▶ **What the exercise asks**
Exactly as written, reproduce the lines from the beginning of the data through the line containing "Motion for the"; the pictures are not reproduced.

────────────────────

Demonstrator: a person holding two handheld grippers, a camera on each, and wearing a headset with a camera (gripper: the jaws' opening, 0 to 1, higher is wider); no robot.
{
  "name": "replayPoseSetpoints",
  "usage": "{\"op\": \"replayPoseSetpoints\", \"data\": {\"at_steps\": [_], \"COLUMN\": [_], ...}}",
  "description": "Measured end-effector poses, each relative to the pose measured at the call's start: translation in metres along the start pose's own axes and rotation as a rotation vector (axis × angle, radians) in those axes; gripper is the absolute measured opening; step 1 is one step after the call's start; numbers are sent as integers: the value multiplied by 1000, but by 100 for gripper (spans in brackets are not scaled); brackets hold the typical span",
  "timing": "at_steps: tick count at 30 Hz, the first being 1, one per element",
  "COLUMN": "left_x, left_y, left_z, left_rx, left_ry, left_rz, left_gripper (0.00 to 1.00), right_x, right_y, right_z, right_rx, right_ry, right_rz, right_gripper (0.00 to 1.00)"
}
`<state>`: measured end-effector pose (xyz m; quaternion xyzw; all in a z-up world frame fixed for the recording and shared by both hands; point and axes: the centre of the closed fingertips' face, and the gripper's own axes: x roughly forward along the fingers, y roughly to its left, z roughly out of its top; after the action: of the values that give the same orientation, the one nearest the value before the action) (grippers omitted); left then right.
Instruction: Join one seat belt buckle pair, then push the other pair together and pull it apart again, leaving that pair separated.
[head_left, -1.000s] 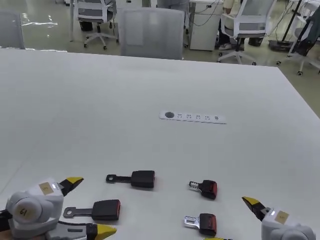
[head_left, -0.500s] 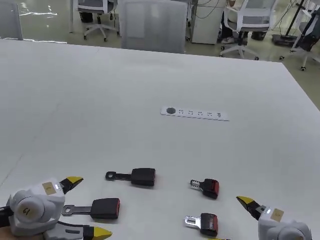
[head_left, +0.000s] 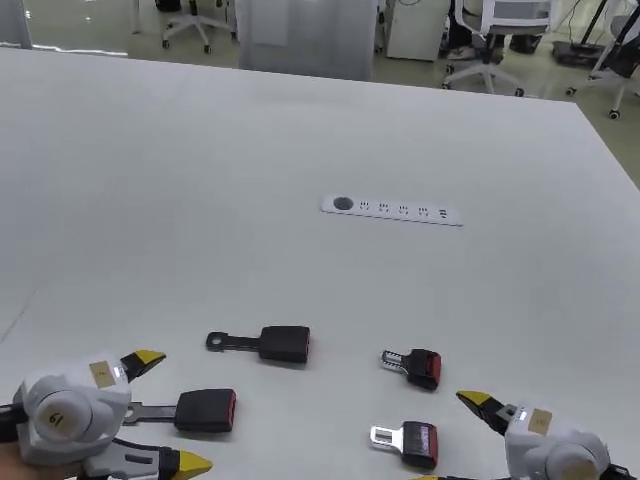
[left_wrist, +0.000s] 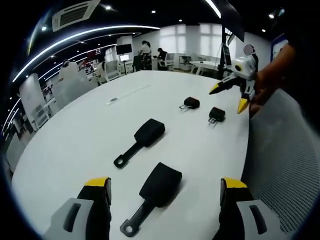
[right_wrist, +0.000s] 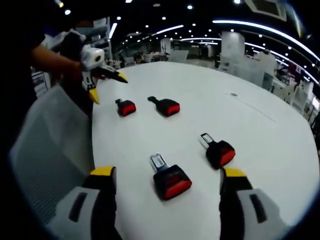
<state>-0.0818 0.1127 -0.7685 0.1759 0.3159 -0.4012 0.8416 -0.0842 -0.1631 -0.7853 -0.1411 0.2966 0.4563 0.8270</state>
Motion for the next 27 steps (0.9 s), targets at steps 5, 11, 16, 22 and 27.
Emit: {"op": "replayPoseSetpoints", "data": {"at_steps": [5,11,16,22,27], "left_x": [9,19,29,43,51], "left_y": [4,6,9,14,15], "left_z": [-13,-30,-35,-46,-50], "left_rx": [29,50,74,118,136], "left_ry": [50,106,128,175,202], "left_rz": [-28,-66,-90,-130,-163], "left_gripper": [88,85,81,75,70], "right_x": [8,19,25,31,33], "right_y": [1,5,6,4,2], "right_z": [-4,-8,-9,-18,-23], "right_rx": [0,-2,-2,-53,-72], "right_ry": [27,53,69,121,148], "right_rz": [35,72,113,149,173], "right_gripper": [82,78,74,70,65]}}
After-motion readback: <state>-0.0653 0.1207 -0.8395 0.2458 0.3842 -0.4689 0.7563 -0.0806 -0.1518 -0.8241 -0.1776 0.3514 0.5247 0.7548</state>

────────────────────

▶ **Solution to this exercise**
Demonstrator: a person holding two handheld grippers, a camera on each, and wearing a headset with a camera (gripper: the jaws' opening, 0 to 1, higher is wider); no robot.
{
  "name": "replayPoseSetpoints",
  "usage": "{\"op\": \"replayPoseSetpoints\", \"data\": {\"at_steps\": [_], \"COLUMN\": [_], ...}}",
  "description": "Measured end-effector poses, each relative to the pose measured at the call's start: translation in metres along the start pose's own axes and rotation as a rotation vector (axis × angle, radians) in those axes; gripper is the absolute measured opening; step 1 is one step after the call's start; numbers are sent as integers: the value multiplied by 1000, but by 100 for gripper (spans in brackets are not scaled); brackets hold the typical span",
  "timing": "at_steps: tick count at 30 Hz, the first being 1, one per element",
  "COLUMN": "left_x, left_y, left_z, left_rx, left_ry, left_rz, left_gripper (0.00 to 1.00), right_x, right_y, right_z, right_rx, right_ry, right_rz, right_gripper (0.00 to 1.00)"
}
`<state>`: measured end-effector pose (xyz m; quaternion xyzw; all in a z-up world frame fixed for the recording and shared by both hands; point and axes: the centre of the closed fingertips' face, and the gripper's own axes: x roughly forward along the fingers, y roughly to its left, z roughly out of its top; after the action: of the values that give the same orientation, the one nearest the value before the action) (grippers omitted); left then right.
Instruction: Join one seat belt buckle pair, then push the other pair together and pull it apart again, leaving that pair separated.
[head_left, -1.000s] 
[head_left, -0.500s] 
[head_left, +0.000s] 
[left_wrist, +0.000s] 
[right_wrist, +0.000s] 
<state>-0.0818 0.1127 -0.7685 0.1759 0.3159 -0.4012 0.8416 -0.0842 -0.1631 -0.7853 -0.1411 0.2966 0.4563 0.8270</state>
Motion for the next 27 steps (0.9 s), targets at steps 5, 11, 16, 22 and 27.

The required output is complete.